Accessing essential services can be difficult for survivors. They often face ineffective police involvement, failure of the legal system to convict perpetrators, a shortage of safe houses for survivors, a limited number of health workers and social welfare officers trained to screen and provide specialized services, and poor coordination among multisector partners as well as among service providers and referral systems.

As a result, survivors in Tanzania frequently do not report incidents to anyone, including police and health workers.

This is why the Family Planning Outreach Programme works to improve:

  • Access to specialized clinical services for survivors, particularly rural women, adolescent girls, and children.
  • Linkages and referral systems for survivors to health, police, social, and legal services.
  • Availability and quality of family planning services, including increasing the use of modern contraceptive methods and the availability of comprehensive postabortion care.

“Health workers are demonstrating the success of screening clients via multiple entry points, including family planning services,” says Lucy Mphuru, IntraHealth’s country director in Tanzania. “They’re able to reach survivors with clinical care and referrals who otherwise may never have come forward.” 

The project works with the public sector through existing public service delivery points as well as through outreach in ten regions, 22 districts, and 165 health facilities.

Since 2015, the team has successfully:

  • Surpassed annual targets by providing specialized services to 16,364 survivors of physical, emotional, and sexual violence.
  • Trained 146 public-sector providers to perform selective screening of survivors and provide specialized care and treatment services.
  • Organized trainings to create awareness and promote a sense of responsibility among health workers to care for potential violence survivors and refer and link those in need to legal and support services in the community.
  • Provided 320 supportive supervision visits to health workers to assure high-quality clinical care for survivors in the supported regions and provided clinical mentorship and coaching on proper screening techniques to identify survivors.
  • Provided 5,367 survivors of gender-based violence with HIV testing services and referred HIV-positive clients to care and treatment clinics.  
  • Procured and distributed equipment worth $22,000—including sexual assault forensic kits, metal cabinets, trollies, and examination lamps—that health facilities needed to provide services.
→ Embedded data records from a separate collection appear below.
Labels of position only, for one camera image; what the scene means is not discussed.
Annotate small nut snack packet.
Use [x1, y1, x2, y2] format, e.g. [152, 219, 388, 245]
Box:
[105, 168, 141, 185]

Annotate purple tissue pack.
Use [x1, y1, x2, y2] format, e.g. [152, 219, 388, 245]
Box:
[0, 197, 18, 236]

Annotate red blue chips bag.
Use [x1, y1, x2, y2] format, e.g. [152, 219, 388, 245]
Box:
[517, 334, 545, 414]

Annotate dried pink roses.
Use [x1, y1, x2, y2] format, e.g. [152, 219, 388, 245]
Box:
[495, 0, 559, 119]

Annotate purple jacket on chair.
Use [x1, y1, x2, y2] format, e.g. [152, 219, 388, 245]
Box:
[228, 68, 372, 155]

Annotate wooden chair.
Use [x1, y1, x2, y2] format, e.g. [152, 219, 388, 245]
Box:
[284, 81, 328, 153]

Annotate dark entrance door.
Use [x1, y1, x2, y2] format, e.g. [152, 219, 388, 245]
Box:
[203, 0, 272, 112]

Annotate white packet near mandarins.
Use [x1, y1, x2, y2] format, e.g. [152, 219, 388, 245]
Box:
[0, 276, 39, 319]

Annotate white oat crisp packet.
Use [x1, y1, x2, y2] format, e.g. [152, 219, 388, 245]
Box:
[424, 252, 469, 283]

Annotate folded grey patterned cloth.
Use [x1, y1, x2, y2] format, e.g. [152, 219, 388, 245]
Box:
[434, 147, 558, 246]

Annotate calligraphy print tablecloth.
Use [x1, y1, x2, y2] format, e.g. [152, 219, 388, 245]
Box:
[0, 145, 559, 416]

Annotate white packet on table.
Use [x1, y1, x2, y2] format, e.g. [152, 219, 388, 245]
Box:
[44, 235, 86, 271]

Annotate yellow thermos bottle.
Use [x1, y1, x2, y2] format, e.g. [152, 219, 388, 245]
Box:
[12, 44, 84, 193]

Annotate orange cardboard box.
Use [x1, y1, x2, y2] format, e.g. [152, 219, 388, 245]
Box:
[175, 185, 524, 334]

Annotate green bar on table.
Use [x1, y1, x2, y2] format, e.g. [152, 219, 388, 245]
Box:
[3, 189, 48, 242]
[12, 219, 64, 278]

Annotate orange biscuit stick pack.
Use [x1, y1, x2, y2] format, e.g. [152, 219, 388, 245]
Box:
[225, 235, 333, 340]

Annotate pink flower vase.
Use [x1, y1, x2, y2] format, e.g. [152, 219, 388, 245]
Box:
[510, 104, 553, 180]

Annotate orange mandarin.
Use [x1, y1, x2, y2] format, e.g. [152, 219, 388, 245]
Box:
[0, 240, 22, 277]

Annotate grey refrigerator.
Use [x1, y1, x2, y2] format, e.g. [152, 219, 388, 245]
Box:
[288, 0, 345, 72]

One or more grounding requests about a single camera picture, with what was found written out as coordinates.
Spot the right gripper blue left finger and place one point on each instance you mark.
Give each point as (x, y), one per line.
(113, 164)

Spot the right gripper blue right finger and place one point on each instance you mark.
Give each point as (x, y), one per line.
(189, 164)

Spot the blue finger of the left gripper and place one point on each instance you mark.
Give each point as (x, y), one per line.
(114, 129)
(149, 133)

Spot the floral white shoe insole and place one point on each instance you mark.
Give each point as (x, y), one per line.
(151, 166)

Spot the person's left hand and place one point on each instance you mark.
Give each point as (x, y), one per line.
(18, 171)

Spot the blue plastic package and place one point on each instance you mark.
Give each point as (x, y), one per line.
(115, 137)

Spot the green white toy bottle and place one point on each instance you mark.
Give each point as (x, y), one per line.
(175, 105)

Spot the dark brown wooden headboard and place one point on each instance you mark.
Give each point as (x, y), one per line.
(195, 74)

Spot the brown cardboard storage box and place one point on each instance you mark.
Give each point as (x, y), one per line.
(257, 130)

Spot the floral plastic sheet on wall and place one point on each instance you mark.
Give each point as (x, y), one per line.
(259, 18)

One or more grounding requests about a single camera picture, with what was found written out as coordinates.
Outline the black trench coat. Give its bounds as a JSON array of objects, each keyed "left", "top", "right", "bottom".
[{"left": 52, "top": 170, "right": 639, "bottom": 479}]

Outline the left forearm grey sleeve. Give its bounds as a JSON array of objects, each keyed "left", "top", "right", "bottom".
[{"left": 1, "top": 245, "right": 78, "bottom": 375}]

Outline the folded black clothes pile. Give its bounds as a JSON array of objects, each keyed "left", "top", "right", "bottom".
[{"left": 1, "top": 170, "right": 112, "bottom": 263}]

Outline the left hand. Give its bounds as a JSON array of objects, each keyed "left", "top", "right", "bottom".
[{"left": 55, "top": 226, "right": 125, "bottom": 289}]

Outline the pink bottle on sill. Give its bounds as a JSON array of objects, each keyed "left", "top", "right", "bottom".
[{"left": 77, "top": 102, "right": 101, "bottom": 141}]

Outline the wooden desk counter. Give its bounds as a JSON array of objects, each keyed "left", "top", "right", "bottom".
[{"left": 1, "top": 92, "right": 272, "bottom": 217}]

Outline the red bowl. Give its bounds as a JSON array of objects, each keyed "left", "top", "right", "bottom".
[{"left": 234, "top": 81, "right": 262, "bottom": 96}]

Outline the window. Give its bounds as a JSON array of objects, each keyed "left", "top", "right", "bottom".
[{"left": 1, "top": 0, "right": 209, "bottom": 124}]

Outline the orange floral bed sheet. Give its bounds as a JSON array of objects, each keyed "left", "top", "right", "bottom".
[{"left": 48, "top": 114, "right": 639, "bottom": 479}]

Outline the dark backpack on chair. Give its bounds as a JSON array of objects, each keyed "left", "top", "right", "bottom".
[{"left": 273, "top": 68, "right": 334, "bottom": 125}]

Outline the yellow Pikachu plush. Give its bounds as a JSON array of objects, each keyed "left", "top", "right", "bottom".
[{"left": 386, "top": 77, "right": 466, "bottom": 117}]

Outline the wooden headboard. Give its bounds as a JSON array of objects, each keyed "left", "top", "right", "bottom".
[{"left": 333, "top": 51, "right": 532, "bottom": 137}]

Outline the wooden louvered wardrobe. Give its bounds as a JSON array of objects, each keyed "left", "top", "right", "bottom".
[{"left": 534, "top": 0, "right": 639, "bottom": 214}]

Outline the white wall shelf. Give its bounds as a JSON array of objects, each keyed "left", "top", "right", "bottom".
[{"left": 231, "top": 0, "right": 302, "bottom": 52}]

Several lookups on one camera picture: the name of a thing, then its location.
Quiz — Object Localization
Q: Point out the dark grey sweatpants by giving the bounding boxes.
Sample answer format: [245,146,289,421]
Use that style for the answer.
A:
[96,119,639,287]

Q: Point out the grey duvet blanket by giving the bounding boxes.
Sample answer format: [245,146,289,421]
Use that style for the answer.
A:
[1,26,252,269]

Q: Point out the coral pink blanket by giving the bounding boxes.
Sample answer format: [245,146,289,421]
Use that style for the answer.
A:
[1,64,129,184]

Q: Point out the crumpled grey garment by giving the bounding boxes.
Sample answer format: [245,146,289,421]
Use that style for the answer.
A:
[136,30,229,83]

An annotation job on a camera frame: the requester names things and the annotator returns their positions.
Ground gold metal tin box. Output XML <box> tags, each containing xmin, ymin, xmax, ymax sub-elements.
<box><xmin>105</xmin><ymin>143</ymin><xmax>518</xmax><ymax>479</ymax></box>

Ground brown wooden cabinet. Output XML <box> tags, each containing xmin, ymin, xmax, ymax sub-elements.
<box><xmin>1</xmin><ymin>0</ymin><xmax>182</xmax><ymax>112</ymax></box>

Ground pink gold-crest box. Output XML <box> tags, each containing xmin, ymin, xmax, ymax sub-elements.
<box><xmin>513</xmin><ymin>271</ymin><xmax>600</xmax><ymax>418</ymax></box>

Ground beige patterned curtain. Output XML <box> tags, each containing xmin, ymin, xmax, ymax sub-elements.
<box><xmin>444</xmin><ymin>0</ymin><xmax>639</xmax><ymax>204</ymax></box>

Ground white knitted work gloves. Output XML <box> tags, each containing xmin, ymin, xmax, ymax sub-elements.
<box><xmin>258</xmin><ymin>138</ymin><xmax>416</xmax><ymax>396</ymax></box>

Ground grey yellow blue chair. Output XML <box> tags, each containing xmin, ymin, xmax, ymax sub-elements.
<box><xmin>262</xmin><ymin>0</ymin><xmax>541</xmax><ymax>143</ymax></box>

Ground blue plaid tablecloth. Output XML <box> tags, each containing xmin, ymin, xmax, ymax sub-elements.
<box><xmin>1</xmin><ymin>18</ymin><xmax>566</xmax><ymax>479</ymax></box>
At the national level, the project’s partners engage with a variety of stakeholders—including the Ministry of Health, Community Development, Gender, Elderly and Children/Reproductive and Child Health Section; the President’s Office of Regional Administration and Local Government; National GBV/VAC Technical Working Group; National Family Planning Technical Working Group; and Commodities Security Technical Working Group—to implement services and ensure alignment with national goals, guidelines, and policies. 

A hub-and-spoke model

The program has achieved these results using a hub-and-spoke model.

The hubs are lower-level health facilities that provide large rural catchment areas with comprehensive primary health care services—including HIV testing, care, and treatment; postviolence care; antenatal and maternity care; and prevention of mother-to-child transmission of HIV. Public health workers from these facilities receive intensive training and support to offer clinical services for survivors and referrals for social and other services.

Spoke facilities—located near hubs for easy referrals—provide a minimum package of primary care services. Their health workers receive an abbreviated version of the training, manage and treat less-complicated cases, and refer other cases as needed to the hub for comprehensive care.

The project also initiated and established the process for reporting data on gender-based violence and violence against children into the national district health information system (called DHIS-2) and helped disseminate the national guidelines and policy on these types of violence to the Regional and District Council Health Management Teams in all supported regions. IntraHealth helped develop these guidelines as part of the PEPFAR-funded Tanzania HIV Prevention Project, which is now complete.